Ambrosia was the drink of choice for the Greek gods: a sweet and ethereal wine so magical that merely tasting it could make one immortal.
Ambrosia appears often in classical Greek poetry, but the origins of the word are obscure. Some scholars think it comes from the Greek word for “deathless,” but others trace it to an archaic form of “fragrant” and say it’s related to our word “amber” (which was used as incense in ancient temples).
I can conclusively settle this argument. I have tasted this ambrosia, and I assert that it was a lovely, amber color and was very fragrant, indeed.
How did I find the nectar of the gods? This ambrosia did not come from Greece, but from the tiny subregion of Sauternes in Bordeaux, France.
Sauternes is famous for producing perhaps one the most famous dessert wines — a golden-hued elixir combining luxuriant sweetness with lightness and grace that charm even those who have no sweet tooth.

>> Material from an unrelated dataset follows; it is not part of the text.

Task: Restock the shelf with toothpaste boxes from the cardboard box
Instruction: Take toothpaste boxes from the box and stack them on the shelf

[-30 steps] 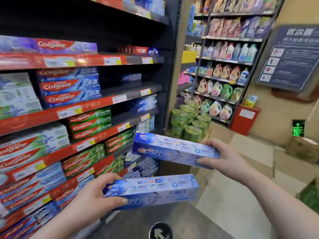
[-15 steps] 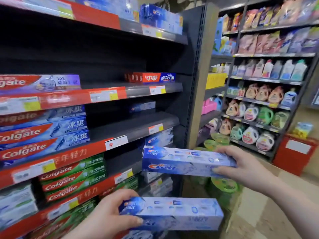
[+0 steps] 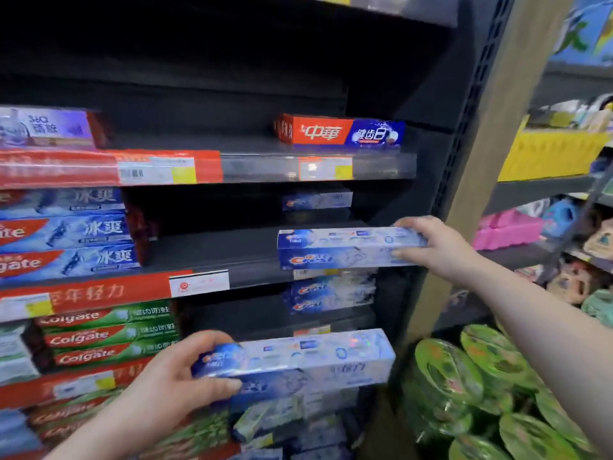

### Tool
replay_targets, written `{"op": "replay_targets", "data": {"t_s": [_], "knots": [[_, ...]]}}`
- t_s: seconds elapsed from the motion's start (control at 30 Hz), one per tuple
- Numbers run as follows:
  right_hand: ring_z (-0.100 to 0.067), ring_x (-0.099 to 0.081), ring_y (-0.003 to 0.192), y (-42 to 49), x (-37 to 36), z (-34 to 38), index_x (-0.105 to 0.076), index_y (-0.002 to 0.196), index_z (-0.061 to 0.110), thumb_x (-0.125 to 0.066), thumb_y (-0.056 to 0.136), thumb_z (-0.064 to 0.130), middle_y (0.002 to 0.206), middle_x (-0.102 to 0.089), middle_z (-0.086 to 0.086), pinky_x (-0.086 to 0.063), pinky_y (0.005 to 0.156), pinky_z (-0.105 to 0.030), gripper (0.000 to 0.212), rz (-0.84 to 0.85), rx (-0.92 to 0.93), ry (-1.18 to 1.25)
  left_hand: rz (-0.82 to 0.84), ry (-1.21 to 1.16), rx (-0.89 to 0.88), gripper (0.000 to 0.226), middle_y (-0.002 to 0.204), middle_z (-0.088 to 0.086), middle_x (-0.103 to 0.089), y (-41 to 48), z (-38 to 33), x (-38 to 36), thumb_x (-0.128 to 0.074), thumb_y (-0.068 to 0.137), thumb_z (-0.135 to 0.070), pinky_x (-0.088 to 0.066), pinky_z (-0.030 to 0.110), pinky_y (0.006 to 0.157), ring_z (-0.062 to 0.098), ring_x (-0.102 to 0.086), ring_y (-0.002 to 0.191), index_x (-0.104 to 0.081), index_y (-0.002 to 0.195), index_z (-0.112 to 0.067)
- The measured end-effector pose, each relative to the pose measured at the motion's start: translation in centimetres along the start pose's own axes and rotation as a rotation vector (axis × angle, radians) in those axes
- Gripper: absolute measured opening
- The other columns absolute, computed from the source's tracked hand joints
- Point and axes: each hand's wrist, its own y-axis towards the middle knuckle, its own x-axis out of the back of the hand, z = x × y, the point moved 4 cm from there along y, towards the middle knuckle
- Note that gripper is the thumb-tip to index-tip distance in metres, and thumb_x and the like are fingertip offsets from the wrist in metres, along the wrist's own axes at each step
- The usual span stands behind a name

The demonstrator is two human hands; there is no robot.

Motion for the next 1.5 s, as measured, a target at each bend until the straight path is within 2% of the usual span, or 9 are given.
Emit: {"op": "replay_targets", "data": {"t_s": [0.1, 0.23, 0.4, 0.57, 0.7, 0.9, 1.3, 1.43, 1.5], "knots": [[-0.024, -0.044, 0.117, 4.7, -1.2, -2.6, -0.054, 0.123, 0.013, -0.069, 0.08, 0.015, 0.122, -0.048, -0.013, -0.024, 0.08, -0.009, 0.045, 0.003, -0.019, 0.062, -0.053, -0.045, -0.006, 0.078, 0.082, 0.0, -0.072, 2.1, -0.6, -0.4, -0.088, 0.016, -0.042, -0.049, 0.011, 0.059, 0.004, -0.064, 0.064, -0.068, 0.085, -0.014], [-0.022, -0.041, 0.121, 9.5, -2.8, -4.7, -0.053, 0.123, 0.015, -0.068, 0.081, 0.016, 0.124, -0.045, -0.012, -0.022, 0.086, -0.006, 0.045, 0.024, -0.018, 0.085, -0.063, -0.077, 0.004, 0.044, 0.091, 0.004, -0.072, 5.6, -1.5, 0.0, -0.081, 0.042, -0.024, -0.053, 0.017, 0.062, 0.011, -0.068, 0.072, -0.068, 0.084, -0.025], [-0.018, -0.041, 0.119, 13.4, -5.7, -6.5, -0.054, 0.124, 0.019, -0.069, 0.08, 0.018, 0.12, -0.043, -0.007, -0.024, 0.088, -0.01, 0.046, 0.113, -0.042, 0.11, -0.098, -0.087, -0.073, 0.072, 0.085, -0.003, -0.073, 10.2, -2.3, 1.7, -0.085, 0.018, -0.062, -0.052, 0.015, 0.061, 0.006, -0.067, 0.071, -0.068, 0.082, -0.031], [-0.013, -0.047, 0.107, 15.2, -8.5, -8.1, -0.059, 0.112, 0.025, -0.072, 0.076, 0.016, 0.115, -0.05, -0.009, -0.033, 0.084, -0.011, 0.039, 0.14, -0.014, 0.175, -0.109, -0.02, -0.115, 0.072, 0.073, -0.008, -0.071, 13.6, -2.5, 2.2, -0.08, 0.017, -0.068, -0.045, 0.007, 0.045, 0.001, -0.06, 0.049, -0.067, 0.079, -0.032], [-0.011, -0.047, 0.101, 15.6, -8.9, -9.2, -0.061, 0.11, 0.023, -0.07, 0.078, 0.015, 0.109, -0.048, -0.004, -0.03, 0.077, 0.002, 0.034, 0.187, -0.006, 0.184, -0.153, -0.056, -0.105, 0.036, 0.068, -0.006, -0.07, 15.0, -2.2, 1.2, -0.084, 0.041, -0.042, -0.043, 0.007, 0.04, 0.002, -0.059, 0.045, -0.069, 0.072, -0.033], [-0.02, -0.056, 0.104, 15.5, -8.9, -10.4, -0.06, 0.109, 0.033, -0.07, 0.077, 0.029, 0.115, -0.054, -0.009, -0.041, 0.089, -0.025, 0.034, 0.274, -0.024, 0.166, -0.226, -0.077, -0.13, 0.074, 0.078, -0.01, -0.073, 16.3, -1.4, 0.3, -0.08, 0.014, -0.068, -0.052, 0.011, 0.057, 0.001, -0.066, 0.065, -0.07, 0.079, -0.034], [-0.019, -0.029, 0.135, 13.1, -6.4, -9.5, -0.017, 0.146, 0.026, -0.071, 0.076, 0.018, 0.151, -0.019, -0.003, -0.024, 0.099, -0.018, 0.089, 0.203, -0.122, 0.146, -0.327, -0.057, -0.231, 0.068, 0.067, -0.012, -0.069, 18.8, -4.1, 1.4, -0.081, 0.018, -0.065, -0.051, 0.009, 0.057, -0.002, -0.062, 0.059, -0.071, 0.077, -0.033], [-0.02, -0.03, 0.136, 10.3, -6.1, -9.2, -0.012, 0.147, 0.021, -0.072, 0.077, 0.018, 0.152, -0.017, -0.006, -0.025, 0.108, -0.024, 0.092, 0.124, -0.102, 0.127, -0.357, -0.047, -0.252, 0.01, 0.062, -0.013, -0.068, 20.8, -5.7, 1.7, -0.076, 0.068, -0.026, -0.049, 0.006, 0.055, -0.003, -0.06, 0.054, -0.069, 0.075, -0.025], [-0.021, -0.032, 0.134, 8.9, -6.2, -9.0, -0.014, 0.146, 0.022, -0.072, 0.077, 0.019, 0.151, -0.019, -0.006, -0.027, 0.108, -0.026, 0.091, 0.098, -0.091, 0.126, -0.38, 0.007, -0.263, 0.019, 0.061, -0.015, -0.068, 21.9, -6.6, 1.7, -0.069, 0.073, -0.005, -0.048, 0.005, 0.055, -0.004, -0.06, 0.054, -0.062, 0.081, -0.021]]}}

Oddly enough, the key ingredient to this thing of beauty is a fungal infection. Sauternes is found at the juncture of two rivers, and the morning mist that arises from them creates ideal conditions for the fungus botrytis. The infection doesn’t injure the vines, but settles on the grapes, shriveling them into ugly berries of mold. Unsavoury? Yes, but it’s also magic. The noble rot concentrates the grape’s flavors into what little juice remains, while also adding viscosity and complexity that must be tasted to be believed.
Chateau Guiraud Sauterne Blend, 2005 — Delivers lots of botrytis spice, with lemon tart and cooked apple. It’s a full-bodied wine, with loads of cream and vanilla and an intense tropical fruit and honey aftertaste. Long and viscous, with a layered and beautiful spicy finish, it’s hard not to drink it now.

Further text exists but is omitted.